Reproduce the listing below exactly. Pictures do not belong in the copy.

==================================================

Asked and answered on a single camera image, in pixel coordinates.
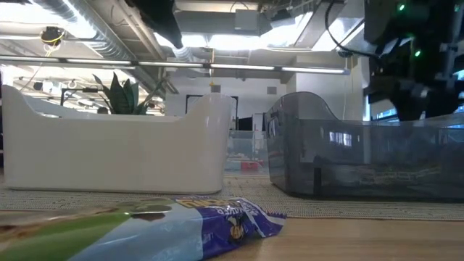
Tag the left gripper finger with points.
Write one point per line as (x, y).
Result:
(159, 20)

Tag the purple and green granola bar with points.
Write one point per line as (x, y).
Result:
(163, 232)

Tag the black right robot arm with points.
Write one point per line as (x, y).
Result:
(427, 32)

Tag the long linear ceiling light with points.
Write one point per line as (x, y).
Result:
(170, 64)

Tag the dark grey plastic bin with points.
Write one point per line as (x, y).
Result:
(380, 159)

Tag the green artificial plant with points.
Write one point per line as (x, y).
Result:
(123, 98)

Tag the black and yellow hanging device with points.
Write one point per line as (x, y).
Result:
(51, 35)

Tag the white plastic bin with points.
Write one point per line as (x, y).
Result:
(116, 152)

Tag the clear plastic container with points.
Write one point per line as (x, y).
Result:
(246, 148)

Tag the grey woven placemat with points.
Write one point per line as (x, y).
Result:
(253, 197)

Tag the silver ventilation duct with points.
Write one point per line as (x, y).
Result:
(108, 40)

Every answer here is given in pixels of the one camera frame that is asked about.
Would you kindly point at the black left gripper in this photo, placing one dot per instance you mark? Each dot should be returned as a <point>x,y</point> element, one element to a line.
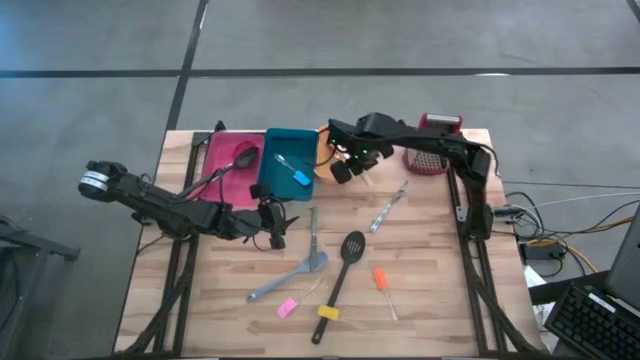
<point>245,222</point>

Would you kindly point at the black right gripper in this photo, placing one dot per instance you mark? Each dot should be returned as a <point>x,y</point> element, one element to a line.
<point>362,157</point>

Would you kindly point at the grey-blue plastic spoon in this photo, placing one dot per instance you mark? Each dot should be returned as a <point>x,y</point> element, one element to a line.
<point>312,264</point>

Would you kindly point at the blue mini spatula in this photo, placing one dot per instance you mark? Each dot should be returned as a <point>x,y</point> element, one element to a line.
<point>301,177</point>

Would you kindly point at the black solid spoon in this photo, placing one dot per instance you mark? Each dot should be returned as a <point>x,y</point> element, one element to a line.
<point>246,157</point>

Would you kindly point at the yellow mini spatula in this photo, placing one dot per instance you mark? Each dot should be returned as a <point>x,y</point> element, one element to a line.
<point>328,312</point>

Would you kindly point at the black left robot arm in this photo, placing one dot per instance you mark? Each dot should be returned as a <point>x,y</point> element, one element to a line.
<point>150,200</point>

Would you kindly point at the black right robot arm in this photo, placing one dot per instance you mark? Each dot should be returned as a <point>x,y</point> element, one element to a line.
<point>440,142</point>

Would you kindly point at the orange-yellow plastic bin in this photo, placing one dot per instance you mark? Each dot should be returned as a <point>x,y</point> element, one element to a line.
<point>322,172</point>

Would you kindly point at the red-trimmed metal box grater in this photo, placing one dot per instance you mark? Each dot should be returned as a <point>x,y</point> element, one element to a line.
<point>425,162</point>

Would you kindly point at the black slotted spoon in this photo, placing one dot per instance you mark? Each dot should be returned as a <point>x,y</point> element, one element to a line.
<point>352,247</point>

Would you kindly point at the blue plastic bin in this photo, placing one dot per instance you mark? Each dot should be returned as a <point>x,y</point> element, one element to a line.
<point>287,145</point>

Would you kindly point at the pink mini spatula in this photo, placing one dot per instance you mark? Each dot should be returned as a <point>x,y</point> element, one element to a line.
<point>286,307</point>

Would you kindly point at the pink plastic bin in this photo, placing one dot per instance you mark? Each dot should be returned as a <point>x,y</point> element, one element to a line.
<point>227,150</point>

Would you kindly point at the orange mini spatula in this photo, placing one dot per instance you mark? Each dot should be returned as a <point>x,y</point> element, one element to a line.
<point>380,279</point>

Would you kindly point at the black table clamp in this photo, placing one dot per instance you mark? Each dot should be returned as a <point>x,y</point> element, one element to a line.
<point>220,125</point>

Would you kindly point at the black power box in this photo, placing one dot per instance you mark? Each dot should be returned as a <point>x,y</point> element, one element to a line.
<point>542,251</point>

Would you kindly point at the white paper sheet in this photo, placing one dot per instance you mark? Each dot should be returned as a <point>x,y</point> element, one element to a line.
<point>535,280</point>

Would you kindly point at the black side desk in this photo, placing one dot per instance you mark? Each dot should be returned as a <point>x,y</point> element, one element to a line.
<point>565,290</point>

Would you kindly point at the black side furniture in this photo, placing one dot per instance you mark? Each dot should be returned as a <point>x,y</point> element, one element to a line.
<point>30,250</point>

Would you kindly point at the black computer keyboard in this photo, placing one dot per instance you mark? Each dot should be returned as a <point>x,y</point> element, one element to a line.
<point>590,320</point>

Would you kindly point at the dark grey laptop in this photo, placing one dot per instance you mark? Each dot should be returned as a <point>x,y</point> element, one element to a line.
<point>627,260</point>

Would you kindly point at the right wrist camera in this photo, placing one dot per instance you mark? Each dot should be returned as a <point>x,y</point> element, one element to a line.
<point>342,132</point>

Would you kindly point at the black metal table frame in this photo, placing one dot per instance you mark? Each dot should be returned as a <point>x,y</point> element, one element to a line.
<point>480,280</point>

==================================================

> PROBLEM SOLUTION:
Asked and answered on a single camera image, in pixel coordinates.
Tag the left gripper finger with points.
Write one point per line as (x, y).
Result:
(159, 20)

Tag the purple and green granola bar with points.
Write one point per line as (x, y).
Result:
(163, 232)

Tag the black right robot arm with points.
Write one point per line as (x, y).
Result:
(427, 32)

Tag the long linear ceiling light with points.
Write one point per line as (x, y).
Result:
(170, 64)

Tag the dark grey plastic bin with points.
Write one point per line as (x, y).
Result:
(380, 159)

Tag the green artificial plant with points.
Write one point per line as (x, y).
Result:
(123, 98)

Tag the black and yellow hanging device with points.
Write one point per line as (x, y).
Result:
(51, 35)

Tag the white plastic bin with points.
Write one point per line as (x, y).
Result:
(116, 152)

Tag the clear plastic container with points.
Write one point per line as (x, y).
Result:
(246, 148)

Tag the grey woven placemat with points.
Write one point per line as (x, y).
Result:
(253, 197)

Tag the silver ventilation duct with points.
Write one point per line as (x, y).
Result:
(108, 40)

Every answer here is given in pixels of the one camera frame that is asked about.
Would you kindly point at the black left gripper in this photo, placing one dot per instance you mark? Each dot should be returned as a <point>x,y</point> element, one element to a line.
<point>245,222</point>

Would you kindly point at the black right gripper in this photo, placing one dot per instance you mark? Each dot should be returned as a <point>x,y</point> element, one element to a line.
<point>362,157</point>

Would you kindly point at the grey-blue plastic spoon in this photo, placing one dot per instance you mark? Each dot should be returned as a <point>x,y</point> element, one element to a line.
<point>312,264</point>

Would you kindly point at the blue mini spatula in this photo, placing one dot per instance you mark? Each dot should be returned as a <point>x,y</point> element, one element to a line.
<point>301,177</point>

Would you kindly point at the black solid spoon in this photo, placing one dot per instance you mark? Each dot should be returned as a <point>x,y</point> element, one element to a line.
<point>246,157</point>

Would you kindly point at the yellow mini spatula in this photo, placing one dot per instance you mark? Each dot should be returned as a <point>x,y</point> element, one element to a line.
<point>328,312</point>

Would you kindly point at the black left robot arm in this photo, placing one dot per instance you mark? Each dot should be returned as a <point>x,y</point> element, one element to a line.
<point>150,200</point>

Would you kindly point at the black right robot arm in this photo, placing one dot per instance you mark? Each dot should be returned as a <point>x,y</point> element, one element to a line.
<point>440,142</point>

Would you kindly point at the orange-yellow plastic bin in this photo, placing one dot per instance you mark? Each dot should be returned as a <point>x,y</point> element, one element to a line.
<point>322,172</point>

Would you kindly point at the red-trimmed metal box grater in this photo, placing one dot per instance you mark? Each dot should be returned as a <point>x,y</point> element, one element to a line.
<point>425,162</point>

Would you kindly point at the black slotted spoon in this photo, placing one dot per instance you mark? Each dot should be returned as a <point>x,y</point> element, one element to a line.
<point>352,247</point>

Would you kindly point at the blue plastic bin in this photo, placing one dot per instance you mark? Each dot should be returned as a <point>x,y</point> element, one element to a line.
<point>287,145</point>

Would you kindly point at the pink mini spatula in this photo, placing one dot per instance you mark? Each dot should be returned as a <point>x,y</point> element, one element to a line.
<point>286,307</point>

Would you kindly point at the pink plastic bin in this photo, placing one dot per instance you mark? Each dot should be returned as a <point>x,y</point> element, one element to a line.
<point>227,150</point>

Would you kindly point at the orange mini spatula in this photo, placing one dot per instance you mark? Each dot should be returned as a <point>x,y</point> element, one element to a line.
<point>380,279</point>

Would you kindly point at the black table clamp in this photo, placing one dot per instance you mark? Each dot should be returned as a <point>x,y</point> element, one element to a line.
<point>220,125</point>

Would you kindly point at the black power box in this photo, placing one dot per instance you mark? Each dot should be returned as a <point>x,y</point> element, one element to a line.
<point>542,251</point>

Would you kindly point at the white paper sheet in this photo, placing one dot per instance you mark? Each dot should be returned as a <point>x,y</point> element, one element to a line.
<point>535,280</point>

Would you kindly point at the black side desk in this photo, placing one dot per instance you mark? Each dot should be returned as a <point>x,y</point> element, one element to a line.
<point>565,290</point>

Would you kindly point at the black side furniture in this photo, placing one dot per instance you mark? Each dot should be returned as a <point>x,y</point> element, one element to a line.
<point>30,250</point>

Would you kindly point at the black computer keyboard in this photo, placing one dot per instance you mark? Each dot should be returned as a <point>x,y</point> element, one element to a line.
<point>590,320</point>

Would you kindly point at the dark grey laptop in this photo, placing one dot per instance you mark? Each dot should be returned as a <point>x,y</point> element, one element to a line.
<point>627,260</point>

Would you kindly point at the right wrist camera in this photo, placing one dot per instance you mark? Each dot should be returned as a <point>x,y</point> element, one element to a line.
<point>342,132</point>

Would you kindly point at the black metal table frame in this photo, placing one dot per instance you mark? Each dot should be returned as a <point>x,y</point> element, one element to a line.
<point>480,280</point>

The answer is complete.